L’utilisation croissante de l’intelligence artificielle par les candidats pour optimiser leurs candidatures sur le marché de l’emploi ne produit pas les résultats escomptés, créant un cercle vicieux.
De nombreux demandeurs d’emploi recourent à des outils d’IA générative pour rédiger des lettres de motivation, adapter des CV ou passer les premiers filtres automatisés des systèmes de suivi des candidatures (ATS). Cette approche vise à maximiser leurs chances et à traiter un grand nombre d’offres, dans l’espoir de se démarquer.
Cependant, cette stratégie s’avère souvent inefficace, et ce pour des raisons inattendues. Plutôt que de faciliter l’accès aux entretiens, l’IA génère un volume de candidatures potentiellement moins personnalisées et plus uniformes.
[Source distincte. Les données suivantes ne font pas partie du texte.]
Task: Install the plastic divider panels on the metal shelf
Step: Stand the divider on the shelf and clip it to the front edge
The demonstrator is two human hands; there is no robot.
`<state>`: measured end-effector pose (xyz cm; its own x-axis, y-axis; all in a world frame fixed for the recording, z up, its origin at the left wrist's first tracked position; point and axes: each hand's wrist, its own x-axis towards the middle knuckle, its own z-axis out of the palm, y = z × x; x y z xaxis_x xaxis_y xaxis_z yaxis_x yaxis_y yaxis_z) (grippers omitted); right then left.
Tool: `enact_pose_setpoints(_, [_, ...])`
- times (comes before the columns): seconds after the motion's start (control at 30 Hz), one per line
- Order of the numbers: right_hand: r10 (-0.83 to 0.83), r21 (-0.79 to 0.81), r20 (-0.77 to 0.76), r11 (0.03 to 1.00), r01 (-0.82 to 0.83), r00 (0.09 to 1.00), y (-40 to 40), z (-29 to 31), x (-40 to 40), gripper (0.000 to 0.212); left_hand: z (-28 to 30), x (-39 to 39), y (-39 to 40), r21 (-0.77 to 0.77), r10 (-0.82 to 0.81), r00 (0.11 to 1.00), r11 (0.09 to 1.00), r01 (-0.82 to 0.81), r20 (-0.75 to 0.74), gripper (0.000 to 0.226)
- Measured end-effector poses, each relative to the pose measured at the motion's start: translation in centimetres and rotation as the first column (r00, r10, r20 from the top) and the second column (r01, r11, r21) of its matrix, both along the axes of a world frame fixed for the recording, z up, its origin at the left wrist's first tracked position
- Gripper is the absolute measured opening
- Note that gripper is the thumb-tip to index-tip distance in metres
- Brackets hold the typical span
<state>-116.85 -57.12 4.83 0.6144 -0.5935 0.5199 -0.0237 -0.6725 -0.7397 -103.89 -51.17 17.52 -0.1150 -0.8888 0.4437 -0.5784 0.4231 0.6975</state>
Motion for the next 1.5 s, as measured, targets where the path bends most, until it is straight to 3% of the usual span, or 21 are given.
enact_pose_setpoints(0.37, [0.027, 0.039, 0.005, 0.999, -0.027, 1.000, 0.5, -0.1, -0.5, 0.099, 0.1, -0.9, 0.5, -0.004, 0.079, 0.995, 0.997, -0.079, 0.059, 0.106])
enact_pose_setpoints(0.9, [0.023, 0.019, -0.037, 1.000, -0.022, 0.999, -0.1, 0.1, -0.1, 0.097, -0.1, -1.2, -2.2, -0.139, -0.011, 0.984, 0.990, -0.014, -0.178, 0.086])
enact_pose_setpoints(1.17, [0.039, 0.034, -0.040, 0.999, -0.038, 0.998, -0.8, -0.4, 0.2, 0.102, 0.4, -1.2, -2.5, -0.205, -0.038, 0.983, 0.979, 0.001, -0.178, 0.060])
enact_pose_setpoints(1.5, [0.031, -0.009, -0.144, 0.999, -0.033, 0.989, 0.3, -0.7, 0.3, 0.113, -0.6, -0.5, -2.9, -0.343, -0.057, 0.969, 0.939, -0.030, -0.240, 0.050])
Cela rend la tâche des recruteurs plus complexe, les poussant à renforcer leur dépendance aux outils de filtrage automatisés, qui peinent à distinguer les profils authentiques.
Cette dynamique crée une « boucle infernale » où l’IA, censée aider les candidats, contribue paradoxalement à saturer le marché et à déshumaniser le processus de sélection. Elle soulève des questions sur l’authenticité des profils et l’efficacité des méthodes de recrutement actuelles face à l’automatisation croissante des deux côtés du processus.